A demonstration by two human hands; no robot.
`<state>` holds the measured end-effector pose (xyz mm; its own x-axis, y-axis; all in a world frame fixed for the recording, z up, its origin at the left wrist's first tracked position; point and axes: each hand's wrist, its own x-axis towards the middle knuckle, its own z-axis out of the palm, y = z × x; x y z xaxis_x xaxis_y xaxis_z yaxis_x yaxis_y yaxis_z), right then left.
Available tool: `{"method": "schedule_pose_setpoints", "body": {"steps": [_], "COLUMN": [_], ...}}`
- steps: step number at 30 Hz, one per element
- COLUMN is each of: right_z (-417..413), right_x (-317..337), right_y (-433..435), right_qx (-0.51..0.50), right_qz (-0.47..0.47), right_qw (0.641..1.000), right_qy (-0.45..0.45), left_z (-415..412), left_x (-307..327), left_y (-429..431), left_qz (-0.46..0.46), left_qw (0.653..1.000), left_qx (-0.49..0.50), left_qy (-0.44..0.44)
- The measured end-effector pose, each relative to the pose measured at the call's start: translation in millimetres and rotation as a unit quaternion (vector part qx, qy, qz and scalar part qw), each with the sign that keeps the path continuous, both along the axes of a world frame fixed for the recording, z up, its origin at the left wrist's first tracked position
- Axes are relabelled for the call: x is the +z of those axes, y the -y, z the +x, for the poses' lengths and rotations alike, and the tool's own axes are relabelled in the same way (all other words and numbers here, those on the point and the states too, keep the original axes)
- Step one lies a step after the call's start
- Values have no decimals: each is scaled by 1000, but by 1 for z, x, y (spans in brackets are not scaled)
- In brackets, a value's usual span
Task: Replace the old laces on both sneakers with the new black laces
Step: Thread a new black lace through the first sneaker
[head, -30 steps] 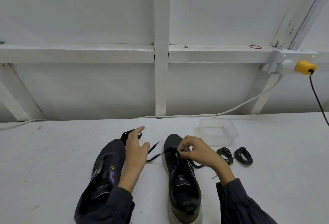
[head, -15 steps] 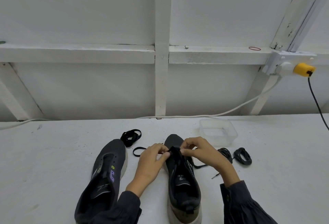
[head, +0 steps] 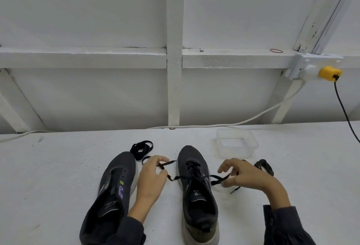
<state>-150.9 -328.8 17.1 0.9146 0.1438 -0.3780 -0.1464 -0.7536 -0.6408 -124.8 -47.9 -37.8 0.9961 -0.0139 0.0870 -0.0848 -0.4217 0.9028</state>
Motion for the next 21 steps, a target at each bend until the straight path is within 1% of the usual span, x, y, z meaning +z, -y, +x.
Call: {"method": "schedule_pose_setpoints", "body": {"steps": [2, 5, 7, 12, 15, 18, 21], "right_z": [0, 0, 1, -2, -3, -4, -6], "right_x": [-2, -4, -5, -4, -3, -6, -12], "right_y": [-10, -29, -38, -39, -38, -38, -35], "right_qx": [10, 41, 65, 80, 79, 59, 46], "right_qz": [22, 105, 127, 148, 165, 213, 222], "right_qw": [999, 990, 985, 980, 977, 973, 972], "right_qy": [39, 86, 100, 105, 106, 70, 58], "left_z": [-6, -13, -18, -22, -21, -20, -18], "left_x": [7, 14, 14, 15, 15, 14, 12], "left_y": [5, 15, 19, 18, 17, 16, 12], "left_qz": [-1, 4, 8, -34, -26, -13, 6], "left_qw": [997, 985, 978, 976, 976, 977, 977], "left_qx": [-67, -168, -199, -206, -206, -207, -207], "left_qy": [34, 45, 59, 66, 63, 56, 41]}}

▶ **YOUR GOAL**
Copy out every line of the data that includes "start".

▶ **PROBLEM SOLUTION**
- The measured end-effector pose, each relative to the pose measured at the call's start: translation in millimetres and rotation as a unit quaternion (vector part qx, qy, qz and scalar part qw), each with the sign that keeps the path continuous, both along the axes of a world frame fixed for the recording, z up, its origin at the left wrist's first tracked position
- Step one lies a step after the call's start

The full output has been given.